* PROBLEM TO WORK ON *
Could you copy the data that follows exactly as written, but drop the pictures?

* SOURCE MATERIAL *
---+---
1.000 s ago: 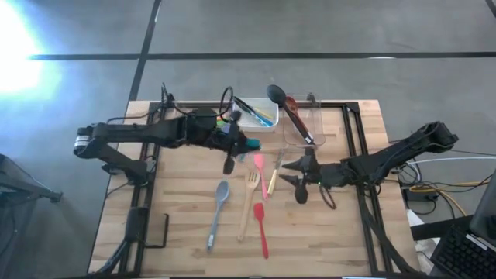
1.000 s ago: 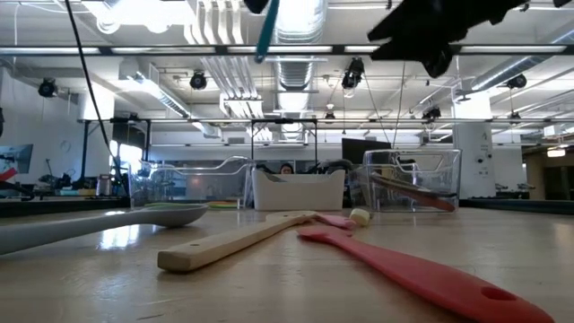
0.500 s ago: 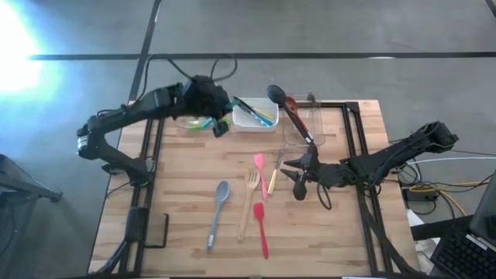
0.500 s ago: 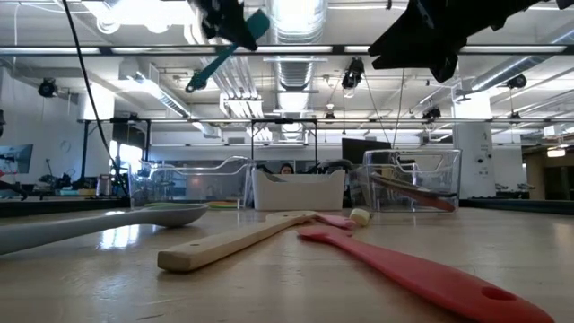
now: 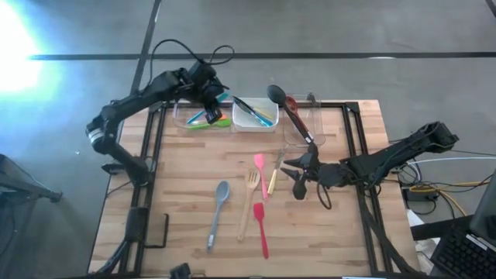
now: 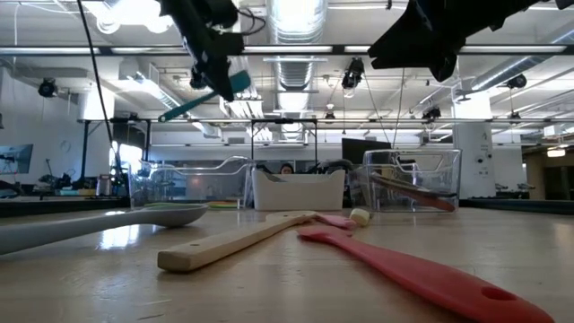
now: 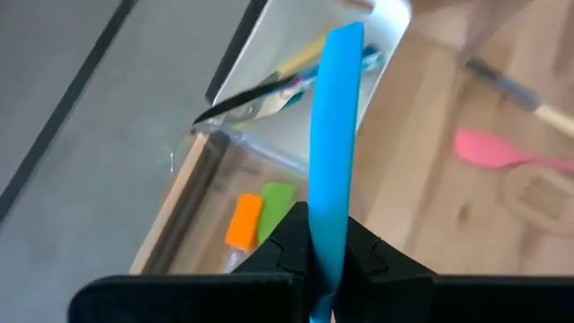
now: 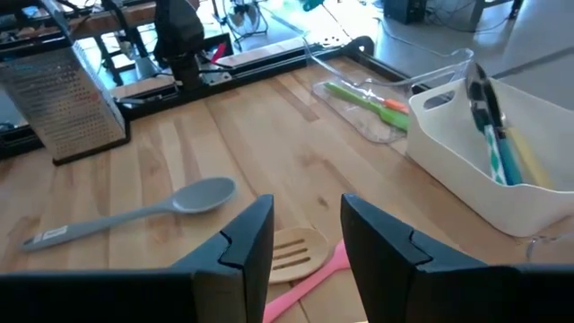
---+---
* OUTPUT FOR THIS TASK *
1.000 s ago: 
1.000 s ago: 
0.500 s ago: 
0.500 s ago: 
now: 
now: 
now: 
now: 

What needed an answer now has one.